# Problem statement
Below are the records; give again exactly the line with "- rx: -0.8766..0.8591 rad", the line with "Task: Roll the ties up", and each line that lies between them, and nothing besides.

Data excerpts
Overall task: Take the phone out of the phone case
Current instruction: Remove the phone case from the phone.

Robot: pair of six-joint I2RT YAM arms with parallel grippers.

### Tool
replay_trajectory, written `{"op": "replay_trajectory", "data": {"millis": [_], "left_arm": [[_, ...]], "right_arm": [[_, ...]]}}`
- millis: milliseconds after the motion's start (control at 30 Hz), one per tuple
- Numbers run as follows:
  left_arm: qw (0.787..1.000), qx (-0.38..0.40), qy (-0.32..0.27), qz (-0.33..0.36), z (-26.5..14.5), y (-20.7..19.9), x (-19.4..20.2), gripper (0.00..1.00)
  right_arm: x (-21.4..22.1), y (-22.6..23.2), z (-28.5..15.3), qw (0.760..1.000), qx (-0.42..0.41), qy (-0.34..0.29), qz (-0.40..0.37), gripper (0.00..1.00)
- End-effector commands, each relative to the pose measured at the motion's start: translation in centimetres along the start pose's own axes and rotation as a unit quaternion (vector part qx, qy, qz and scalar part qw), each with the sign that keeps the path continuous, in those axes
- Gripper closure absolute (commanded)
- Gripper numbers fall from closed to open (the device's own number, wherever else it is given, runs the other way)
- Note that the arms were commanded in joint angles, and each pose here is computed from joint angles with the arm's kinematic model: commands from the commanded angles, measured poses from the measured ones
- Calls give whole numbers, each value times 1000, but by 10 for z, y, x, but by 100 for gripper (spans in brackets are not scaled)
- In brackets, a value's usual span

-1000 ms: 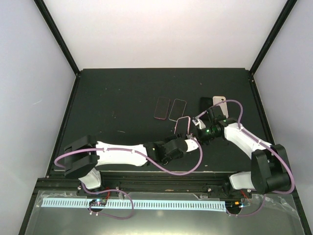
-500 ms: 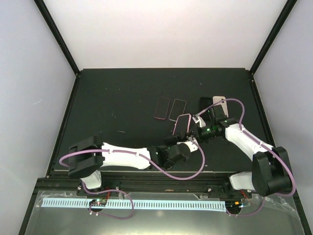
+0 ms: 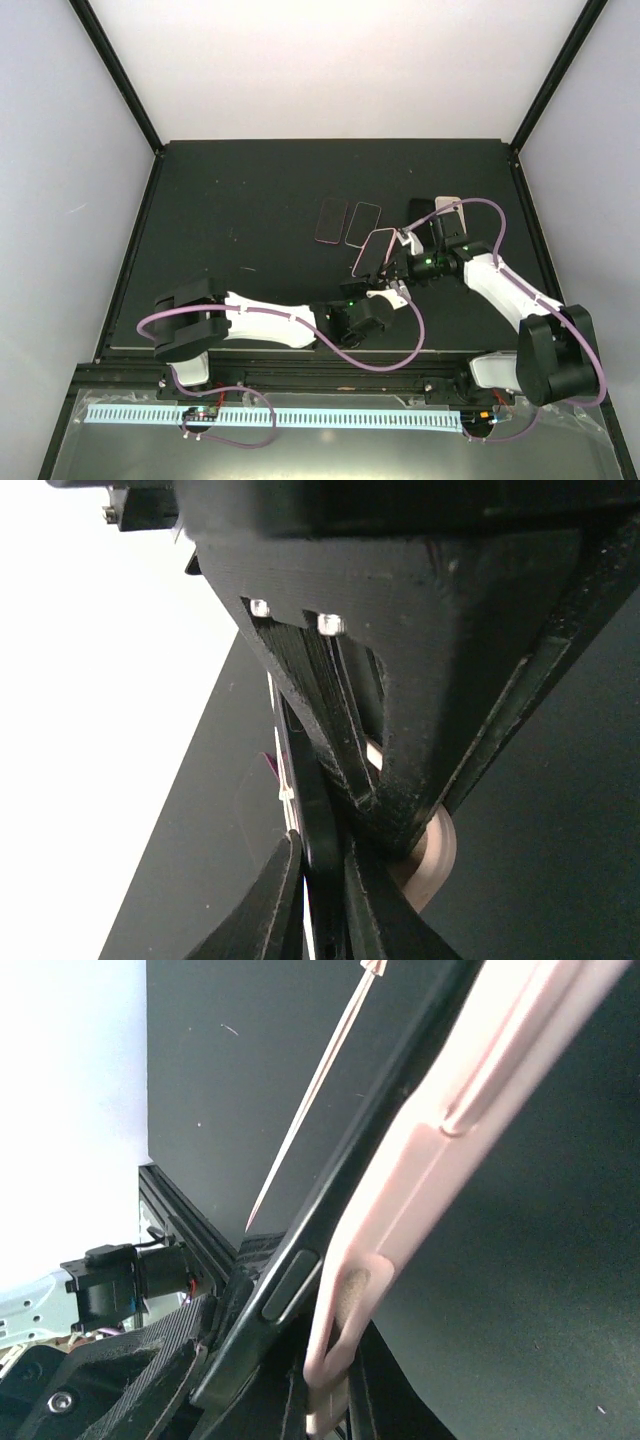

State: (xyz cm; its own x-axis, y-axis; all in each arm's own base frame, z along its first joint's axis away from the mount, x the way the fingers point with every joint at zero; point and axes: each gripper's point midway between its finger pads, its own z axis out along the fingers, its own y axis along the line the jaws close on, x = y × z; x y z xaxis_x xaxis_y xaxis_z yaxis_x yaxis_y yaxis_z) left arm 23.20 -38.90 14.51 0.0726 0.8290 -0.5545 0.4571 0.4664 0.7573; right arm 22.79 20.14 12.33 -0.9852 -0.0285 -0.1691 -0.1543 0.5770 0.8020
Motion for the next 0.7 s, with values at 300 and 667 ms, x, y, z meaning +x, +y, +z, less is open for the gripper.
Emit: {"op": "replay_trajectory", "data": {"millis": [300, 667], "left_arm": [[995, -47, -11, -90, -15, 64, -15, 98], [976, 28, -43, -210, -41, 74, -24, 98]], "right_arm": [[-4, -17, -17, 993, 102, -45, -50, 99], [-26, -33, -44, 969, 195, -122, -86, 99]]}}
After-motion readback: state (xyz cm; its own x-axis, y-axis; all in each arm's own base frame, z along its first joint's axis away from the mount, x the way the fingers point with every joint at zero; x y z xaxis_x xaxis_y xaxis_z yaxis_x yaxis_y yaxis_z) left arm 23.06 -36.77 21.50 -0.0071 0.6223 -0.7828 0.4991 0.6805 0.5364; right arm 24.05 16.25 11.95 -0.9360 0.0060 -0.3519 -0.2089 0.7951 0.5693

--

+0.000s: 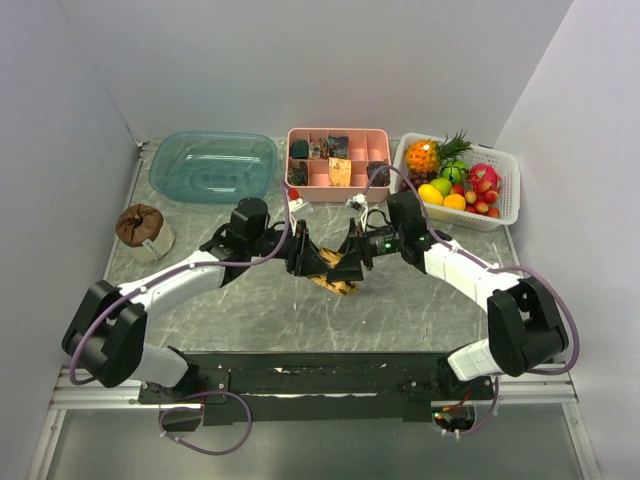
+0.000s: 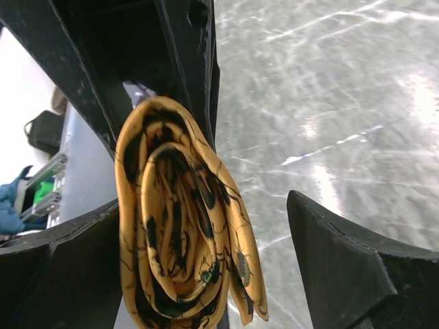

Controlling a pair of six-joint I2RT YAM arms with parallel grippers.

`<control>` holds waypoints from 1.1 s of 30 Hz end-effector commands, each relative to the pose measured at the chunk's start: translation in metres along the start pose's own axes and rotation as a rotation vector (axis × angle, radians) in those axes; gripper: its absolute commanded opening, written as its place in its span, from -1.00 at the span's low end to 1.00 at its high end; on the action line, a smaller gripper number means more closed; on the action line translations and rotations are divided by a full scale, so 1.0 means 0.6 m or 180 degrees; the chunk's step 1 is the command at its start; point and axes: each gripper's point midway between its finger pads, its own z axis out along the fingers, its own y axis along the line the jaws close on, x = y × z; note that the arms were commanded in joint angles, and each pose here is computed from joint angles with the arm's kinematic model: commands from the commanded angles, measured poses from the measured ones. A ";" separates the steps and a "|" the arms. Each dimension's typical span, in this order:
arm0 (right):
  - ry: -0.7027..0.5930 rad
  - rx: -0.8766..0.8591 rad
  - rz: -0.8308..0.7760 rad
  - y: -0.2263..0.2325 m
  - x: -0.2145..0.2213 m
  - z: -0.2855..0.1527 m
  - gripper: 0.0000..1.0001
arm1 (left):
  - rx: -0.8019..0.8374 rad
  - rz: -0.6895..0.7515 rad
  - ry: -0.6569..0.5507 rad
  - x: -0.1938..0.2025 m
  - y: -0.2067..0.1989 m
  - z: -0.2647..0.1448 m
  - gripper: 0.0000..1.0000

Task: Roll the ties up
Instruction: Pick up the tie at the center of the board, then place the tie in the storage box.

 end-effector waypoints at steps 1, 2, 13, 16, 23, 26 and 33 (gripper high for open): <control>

# Exercise answer
  - rx: -0.8766..0.8591 rad
  - rz: -0.8308..0.7760 rad
  - y: -0.2263..0.2325 m
  - x: -0.2145..0.2213 m
  - z: -0.2855..0.1527 m
  - gripper: 0.0000..1.0001
arm1 (left):
  - rx: -0.8019..0.8374 rad
  - rz: -0.6895..0.7515 rad
  - ry: -0.6569..0.5507 rad
  - x: -0.1938..0.2025 m
  - y: -0.2067..0.1989 m
  - z: -0.2647..0.1448 m
  - gripper: 0.0000..1.0000

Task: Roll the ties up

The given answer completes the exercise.